TASK TO CARRY OUT -
Retype the entries exactly, but skip the pictures.

INPUT DATA -

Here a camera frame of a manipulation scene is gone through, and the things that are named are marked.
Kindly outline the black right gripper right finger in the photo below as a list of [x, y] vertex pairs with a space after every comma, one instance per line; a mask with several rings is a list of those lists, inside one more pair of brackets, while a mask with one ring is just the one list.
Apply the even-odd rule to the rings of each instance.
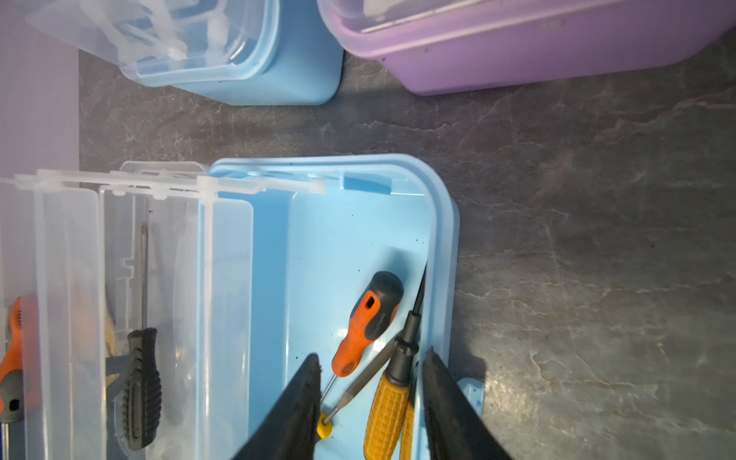
[[431, 459], [511, 459], [432, 348], [423, 365], [423, 384]]

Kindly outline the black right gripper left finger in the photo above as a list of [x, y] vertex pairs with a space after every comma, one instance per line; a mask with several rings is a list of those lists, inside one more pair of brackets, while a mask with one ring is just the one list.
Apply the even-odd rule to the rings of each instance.
[[320, 406], [321, 366], [309, 354], [260, 427], [233, 459], [314, 459]]

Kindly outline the purple toolbox with ratchet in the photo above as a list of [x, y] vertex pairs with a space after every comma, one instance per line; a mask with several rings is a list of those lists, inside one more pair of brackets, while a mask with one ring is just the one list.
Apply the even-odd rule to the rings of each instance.
[[350, 54], [439, 95], [687, 59], [735, 24], [731, 1], [322, 1]]

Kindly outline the light blue toolbox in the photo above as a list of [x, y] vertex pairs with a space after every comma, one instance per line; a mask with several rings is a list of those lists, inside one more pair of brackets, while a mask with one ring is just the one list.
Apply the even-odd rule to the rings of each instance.
[[[134, 452], [123, 414], [143, 223], [163, 401], [154, 441]], [[419, 344], [448, 356], [459, 224], [439, 174], [405, 154], [3, 179], [1, 315], [21, 298], [24, 330], [11, 458], [230, 458], [309, 354], [327, 387], [377, 271], [396, 274], [404, 297], [365, 357], [402, 329], [424, 272]]]
[[343, 49], [314, 1], [23, 1], [28, 22], [119, 67], [226, 105], [323, 105]]

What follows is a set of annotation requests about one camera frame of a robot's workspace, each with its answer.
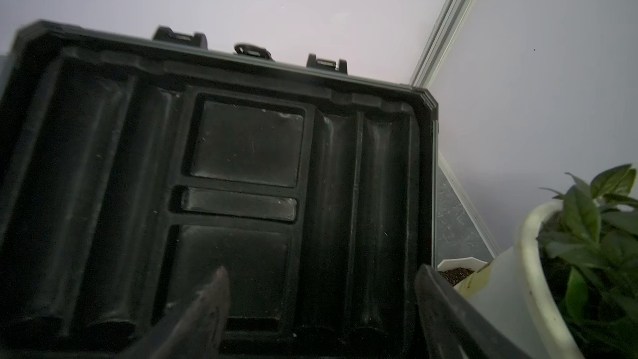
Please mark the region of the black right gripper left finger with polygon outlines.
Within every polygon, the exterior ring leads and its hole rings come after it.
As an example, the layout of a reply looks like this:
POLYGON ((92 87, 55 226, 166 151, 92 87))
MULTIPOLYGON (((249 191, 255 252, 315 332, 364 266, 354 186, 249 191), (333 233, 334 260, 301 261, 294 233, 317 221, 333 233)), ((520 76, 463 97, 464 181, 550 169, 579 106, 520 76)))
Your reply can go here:
POLYGON ((229 276, 216 269, 120 358, 216 358, 229 316, 229 276))

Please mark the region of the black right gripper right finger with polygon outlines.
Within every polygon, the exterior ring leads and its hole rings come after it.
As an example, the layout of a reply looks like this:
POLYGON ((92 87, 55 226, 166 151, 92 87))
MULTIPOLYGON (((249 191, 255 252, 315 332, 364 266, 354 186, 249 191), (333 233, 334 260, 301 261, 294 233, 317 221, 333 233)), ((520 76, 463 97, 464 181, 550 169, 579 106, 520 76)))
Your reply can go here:
POLYGON ((429 265, 415 276, 415 297, 429 358, 527 358, 429 265))

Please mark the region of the dark grey poker case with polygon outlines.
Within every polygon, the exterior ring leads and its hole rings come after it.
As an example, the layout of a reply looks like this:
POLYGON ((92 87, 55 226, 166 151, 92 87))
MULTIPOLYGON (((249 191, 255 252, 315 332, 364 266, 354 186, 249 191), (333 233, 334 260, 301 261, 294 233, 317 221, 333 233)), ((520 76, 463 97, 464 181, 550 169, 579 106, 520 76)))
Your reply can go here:
POLYGON ((222 357, 408 358, 433 258, 422 88, 36 21, 1 71, 1 355, 114 357, 219 268, 222 357))

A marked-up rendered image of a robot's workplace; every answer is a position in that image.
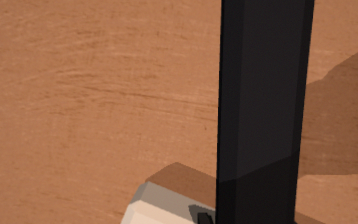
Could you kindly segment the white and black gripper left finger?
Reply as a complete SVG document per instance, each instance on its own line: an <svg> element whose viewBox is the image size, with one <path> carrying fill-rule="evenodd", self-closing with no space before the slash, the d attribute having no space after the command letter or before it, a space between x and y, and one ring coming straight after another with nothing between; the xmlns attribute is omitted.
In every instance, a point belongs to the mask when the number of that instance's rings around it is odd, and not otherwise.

THE COMPLETED TASK -
Here a camera frame of a manipulation scene is gone through, and the things that are named are marked.
Kindly outline the black right gripper right finger in the photo below as a list of [x, y] vertex pairs with a space after every comma, one instance per line; a mask with several rings is a list of those lists, inside one more pair of brackets, while a mask with one ring is just the one list.
Apply the even-odd rule to the rings of each instance.
[[431, 459], [511, 459], [432, 348], [423, 365], [423, 384]]

Kindly outline the black right gripper left finger in the photo above as a list of [x, y] vertex pairs with a space after every comma, one instance per line; a mask with several rings is a list of those lists, inside one more pair of brackets, while a mask with one ring is just the one list.
Apply the even-odd rule to the rings of each instance.
[[320, 406], [321, 366], [309, 354], [260, 427], [233, 459], [314, 459]]

Kindly outline the purple toolbox with ratchet in the photo above as a list of [x, y] vertex pairs with a space after every comma, one instance per line; a mask with several rings is a list of those lists, inside one more pair of brackets, while a mask with one ring is just the one list.
Apply the even-odd rule to the rings of each instance.
[[350, 54], [439, 95], [687, 59], [735, 24], [731, 1], [322, 1]]

Kindly outline the light blue toolbox in the photo above as a list of [x, y] vertex pairs with a space after every comma, one instance per line; a mask with several rings is a list of those lists, inside one more pair of brackets, while a mask with one ring is just the one list.
Apply the even-odd rule to the rings of each instance.
[[[134, 452], [123, 414], [143, 223], [163, 401], [154, 441]], [[419, 344], [448, 356], [459, 224], [439, 174], [405, 154], [3, 179], [1, 315], [21, 298], [24, 330], [11, 458], [230, 458], [309, 354], [327, 387], [377, 271], [396, 274], [404, 297], [365, 357], [402, 329], [424, 272]]]
[[343, 49], [314, 1], [23, 1], [28, 22], [119, 67], [226, 105], [323, 105]]

What follows is a set of annotation requests about one camera frame of a robot's workspace, each with its answer.
Please mark the region of the black right gripper left finger with polygon outlines.
Within every polygon, the exterior ring leads and its hole rings come after it.
As an example, the layout of a reply looks like this:
POLYGON ((92 87, 55 226, 166 151, 92 87))
MULTIPOLYGON (((249 191, 255 252, 315 332, 364 266, 354 186, 249 191), (333 233, 334 260, 301 261, 294 233, 317 221, 333 233)), ((520 76, 463 97, 464 181, 550 169, 579 106, 520 76)))
Your reply can go here:
POLYGON ((229 276, 216 269, 120 358, 216 358, 229 316, 229 276))

Please mark the region of the black right gripper right finger with polygon outlines.
Within every polygon, the exterior ring leads and its hole rings come after it.
As an example, the layout of a reply looks like this:
POLYGON ((92 87, 55 226, 166 151, 92 87))
MULTIPOLYGON (((249 191, 255 252, 315 332, 364 266, 354 186, 249 191), (333 233, 334 260, 301 261, 294 233, 317 221, 333 233)), ((520 76, 463 97, 464 181, 550 169, 579 106, 520 76)))
Your reply can go here:
POLYGON ((429 265, 415 276, 415 297, 429 358, 527 358, 429 265))

Please mark the region of the dark grey poker case with polygon outlines.
Within every polygon, the exterior ring leads and its hole rings come after it.
As an example, the layout of a reply looks like this:
POLYGON ((92 87, 55 226, 166 151, 92 87))
MULTIPOLYGON (((249 191, 255 252, 315 332, 364 266, 354 186, 249 191), (333 233, 334 260, 301 261, 294 233, 317 221, 333 233)), ((520 76, 463 97, 464 181, 550 169, 579 106, 520 76)))
Your reply can go here:
POLYGON ((222 357, 408 358, 433 258, 422 88, 36 21, 1 71, 1 355, 114 357, 219 268, 222 357))

A marked-up rendered image of a robot's workplace; every answer is a position in that image.
Could you kindly segment the white and black gripper left finger?
Reply as a complete SVG document per instance, each instance on its own line: an <svg> element whose viewBox is the image size, with one <path> carrying fill-rule="evenodd", self-closing with no space before the slash, the d attribute having no space after the command letter or before it, a space between x and y, and one ring coming straight after another with nothing between; the xmlns attribute is omitted.
In every instance, a point belongs to the mask when the number of that instance's rings around it is odd, and not otherwise.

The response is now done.